// Comprehensive E2E testing skill using Playwright MCP for systematic web application testing. This skill should be used when users need to test web-based systems end-to-end, set up test regimes, run exploratory tests, or analyze test history. Triggers on requests like "test my webapp", "set up E2E tests", "run the tests", "what's been flaky", or when validating web application functionality. The skill observes and reports only - it never fixes issues. Supports three modes - setup (create test regime), run (execute tests), and report (analyze results).
| name | e2e-testing |
| description | Comprehensive E2E testing skill using Playwright MCP for systematic web application testing. This skill should be used when users need to test web-based systems end-to-end, set up test regimes, run exploratory tests, or analyze test history. Triggers on requests like "test my webapp", "set up E2E tests", "run the tests", "what's been flaky", or when validating web application functionality. The skill observes and reports only - it never fixes issues. Supports three modes - setup (create test regime), run (execute tests), and report (analyze results). |
A comprehensive E2E testing skill using Playwright MCP for systematic testing of any web-based system. The skill:
Before using this skill, verify Playwright MCP is available:
playwright in MCP server configuration{
"mcpServers": {
"playwright": {
"command": "npx",
"args": ["@playwright/mcp@latest"]
}
}
}
If Playwright MCP is unavailable, inform the user and provide setup instructions before proceeding.
This skill operates in three modes. Determine mode from user request:
| User Request | Mode |
|---|---|
| "Set up tests for...", "Create test regime" | Setup |
| "Run the tests", "Test the...", "Execute tests" | Run |
| "Show test results", "What failed?", "What's flaky?" | Report |
If unclear, ask: "Would you like to set up a test regime, run existing tests, or view reports?"
Purpose: Create or update test regime through interactive discovery.
Determine entry point from user context:
| Context | Entry |
|---|---|
| User provides URL | URL Exploration |
| User describes system purpose | Description-Based |
| User points to documentation | Documentation Extraction |
| Combination of above | Combined Flow (recommended) |
Ask for any missing information:
Use Playwright MCP to explore:
Navigate to base URL
Capture accessibility snapshot
Identify:
- Navigation elements (menus, links)
- Interactive elements (buttons, forms)
- Key pages and sections
For each discovered element, note:
While exploring, actively look for:
Document discoveries as: "Found alternative: [description]"
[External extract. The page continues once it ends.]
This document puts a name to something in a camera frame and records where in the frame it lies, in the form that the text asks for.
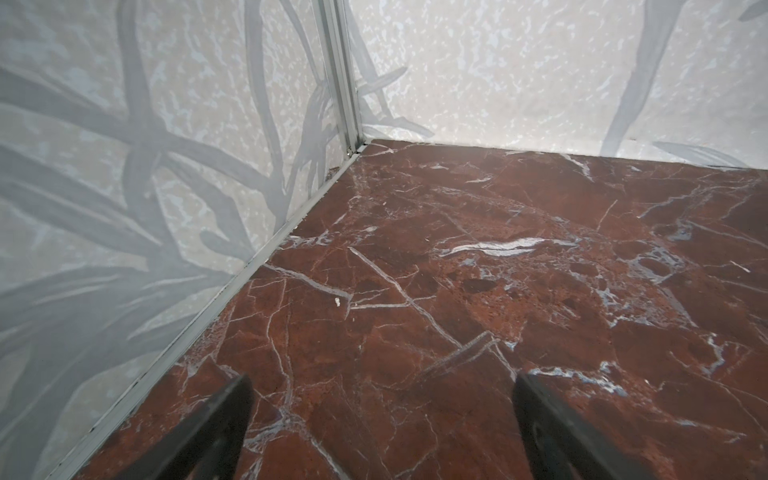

For each key workflow, create scenario with:
scenario: [Descriptive name]
description: [What this tests]
preconditions:
- [Required state before test]
blocking: [true/false - does failure prevent other tests?]
steps:
- action: [navigate/click/type/verify/wait]
target: [selector or description]
value: [input value if applicable]
flexibility:
type: [exact/contains/ai_judgment]
criteria: [specific rules or judgment prompt]
success_criteria:
- [What must be true for pass]
alternatives:
- [Alternative path if primary fails]
Write regime to tests/e2e/test_regime.yml:
# Test Regime: [Application Name]
# Created: [YYYY-MM-DD]
# Last Updated: [YYYY-MM-DD]
metadata:
application: [Name]
base_url: [URL]
description: [Purpose]
global_settings:
screenshot_every_step: true
capture_network: true
capture_console: true
discovery_cap: 5 # Max new paths to discover per run
blocking_dependencies:
- scenario: login
blocks: [profile, settings, checkout] # These won't run if login fails
scenarios:
- scenario: [name]
# ... scenario definition
Show user:
Purpose: Execute tests sequentially with full evidence capture.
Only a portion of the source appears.